I strongly recommend this book.
Elias selects three comparative cases, France, England and Germany, and performs a content analysis of medieval texts on manners, etiquette, and the transformation of the nobility from warriors into courtiers. These texts are the empirical evidence offered for his key variable, pan-European courtly manners delineated by social structure (classes and "monopolies" of power). The other key variable (it's rather unclear which one is "dependent" on the other) is the rise of the nation-state, which was brought about by an exogenous variable (population growth) as well as two intervening factors: 1) the decline of the nobility relative to national absolutism (both economically and militarily); and 2) the rise of a money economy. Elias shows how centrifugal forces in these societies (mainly the warrior-noble class) resisted the "integration" of absolutism/nationhood, but that these forces in the end were overcome by economics coupled with the centripetal social groundwork of pan-European "civilite" and social customs, leading to an increasingly complex interweaving of social functions. "Society was `in transition' . . . `Simplicity' . . . had been lost. People saw things with more differentiation" (61). "Social control was becoming more binding . . . with the structural transformation of society . . . a change slowly came about: the compulsion to check one's own behaviour" (70).
The near totality of Elias' evidence is qualitative, often selected from medieval writings and secondhand observations. Although he means to proceed inductively from these facts, Elias often reads like a deductive historian, especially when positing lawlike generalizations such as "the more or less sudden emergence of words within languages nearly always points to changes in the lives of people themselves, particularly when the new concepts are destined to become as central and long-lived as these" (48). In fact, his entire thesis can be summarized with another of his apparently deductive axioms: "The growth of units of integration and rule is always at the same time an expression of structural changes in society, that is to say, in human relationships" (254). Marxists, of course, would say that such social changes are themselves dependent upon changes in the relations of production, but Elias gives equal weight to social causes as to economic ones. The economy is by no means neglected in his analysis, since he gives currency, demand for property, and population growth prime explanatory roles in his causal process (despite the fact that there is no quantitative evidence given for these socioeconomic correlations, unlike the analysis of the same topics by North & Thomas).
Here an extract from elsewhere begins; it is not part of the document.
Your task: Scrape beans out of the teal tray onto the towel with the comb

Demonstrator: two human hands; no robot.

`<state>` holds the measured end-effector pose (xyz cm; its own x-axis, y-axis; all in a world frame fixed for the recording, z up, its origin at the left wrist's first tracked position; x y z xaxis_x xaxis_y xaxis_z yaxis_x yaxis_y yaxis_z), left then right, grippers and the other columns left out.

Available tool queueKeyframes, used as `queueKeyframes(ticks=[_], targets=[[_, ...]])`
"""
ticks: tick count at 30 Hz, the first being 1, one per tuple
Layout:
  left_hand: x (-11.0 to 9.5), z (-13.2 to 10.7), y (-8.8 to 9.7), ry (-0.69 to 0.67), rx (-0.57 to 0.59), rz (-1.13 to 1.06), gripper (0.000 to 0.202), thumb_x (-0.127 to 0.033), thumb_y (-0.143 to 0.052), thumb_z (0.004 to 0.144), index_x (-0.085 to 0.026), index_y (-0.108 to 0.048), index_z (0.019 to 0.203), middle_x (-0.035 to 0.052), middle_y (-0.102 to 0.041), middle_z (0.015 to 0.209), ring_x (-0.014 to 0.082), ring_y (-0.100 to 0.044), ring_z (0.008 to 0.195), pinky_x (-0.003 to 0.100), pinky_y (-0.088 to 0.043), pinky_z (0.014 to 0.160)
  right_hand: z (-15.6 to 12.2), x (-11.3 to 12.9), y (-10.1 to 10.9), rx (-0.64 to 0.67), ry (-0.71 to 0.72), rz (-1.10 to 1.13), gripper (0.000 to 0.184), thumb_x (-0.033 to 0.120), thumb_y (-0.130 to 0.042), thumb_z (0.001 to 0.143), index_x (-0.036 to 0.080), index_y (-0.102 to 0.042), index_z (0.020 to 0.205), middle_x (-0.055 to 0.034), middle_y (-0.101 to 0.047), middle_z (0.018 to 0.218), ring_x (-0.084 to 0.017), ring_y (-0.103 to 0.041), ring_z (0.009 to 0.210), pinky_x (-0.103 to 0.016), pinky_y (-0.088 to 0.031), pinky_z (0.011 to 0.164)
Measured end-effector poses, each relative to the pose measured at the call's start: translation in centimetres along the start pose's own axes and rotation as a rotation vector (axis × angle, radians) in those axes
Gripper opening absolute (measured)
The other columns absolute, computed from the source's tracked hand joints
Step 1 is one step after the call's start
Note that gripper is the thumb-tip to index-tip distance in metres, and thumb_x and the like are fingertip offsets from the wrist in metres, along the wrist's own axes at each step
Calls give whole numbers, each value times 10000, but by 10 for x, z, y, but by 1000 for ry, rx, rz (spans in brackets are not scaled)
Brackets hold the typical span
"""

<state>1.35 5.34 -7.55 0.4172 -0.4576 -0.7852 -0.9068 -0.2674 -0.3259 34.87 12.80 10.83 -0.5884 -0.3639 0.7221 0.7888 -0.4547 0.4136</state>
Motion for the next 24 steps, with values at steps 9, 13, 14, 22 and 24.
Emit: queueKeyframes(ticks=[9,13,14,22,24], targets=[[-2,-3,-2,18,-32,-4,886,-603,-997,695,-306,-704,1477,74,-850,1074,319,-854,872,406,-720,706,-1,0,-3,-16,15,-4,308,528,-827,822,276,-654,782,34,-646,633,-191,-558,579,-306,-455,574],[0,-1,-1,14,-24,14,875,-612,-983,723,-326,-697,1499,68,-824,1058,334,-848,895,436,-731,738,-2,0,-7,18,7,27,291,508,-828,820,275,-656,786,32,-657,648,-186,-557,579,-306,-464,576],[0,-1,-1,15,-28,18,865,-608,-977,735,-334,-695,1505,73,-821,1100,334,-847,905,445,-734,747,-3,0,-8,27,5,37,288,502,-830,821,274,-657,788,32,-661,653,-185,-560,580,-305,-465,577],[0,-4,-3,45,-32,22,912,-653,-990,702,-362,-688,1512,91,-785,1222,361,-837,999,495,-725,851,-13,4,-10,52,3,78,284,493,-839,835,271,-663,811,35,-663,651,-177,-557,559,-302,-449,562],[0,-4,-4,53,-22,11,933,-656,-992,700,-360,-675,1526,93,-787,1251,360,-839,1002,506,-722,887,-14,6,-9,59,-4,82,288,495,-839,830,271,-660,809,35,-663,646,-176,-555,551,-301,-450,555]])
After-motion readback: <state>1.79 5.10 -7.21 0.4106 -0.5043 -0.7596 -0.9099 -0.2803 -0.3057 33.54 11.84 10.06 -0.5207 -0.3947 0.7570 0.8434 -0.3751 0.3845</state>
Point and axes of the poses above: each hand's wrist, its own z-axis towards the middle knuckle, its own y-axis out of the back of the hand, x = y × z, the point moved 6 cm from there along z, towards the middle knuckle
However, Marxists would surely have a fit over Elias' assertion that the civilizing process leads to a wholesale leveling of distinctions between social classes (430), as well as his claim that the modern state arose out of a virtual stalemate between the bourgeois and the nobility (327).
On the topic of state-society relations, Elias makes the provocative argument that for the past 300 years, "monopoly rulers" (including, but not limited to, absolutist kings) are mere functionaries, with the real power resting in the hands of their "subjects" (271). "Control of the centralized institutions themselves is so dispersed that it is difficult to discern clearly who are the rulers and who are the ruled" (315). Of course, under an instable balance of power (including today's Third World) the playing field is presumably up for grabs between different classes and parts of the state, but in a developed society, Elias would argue that the internalization of "civilized" norms means that the "strong" state, while resting on a cohesive social order, is not as autonomous from social forces as one might think.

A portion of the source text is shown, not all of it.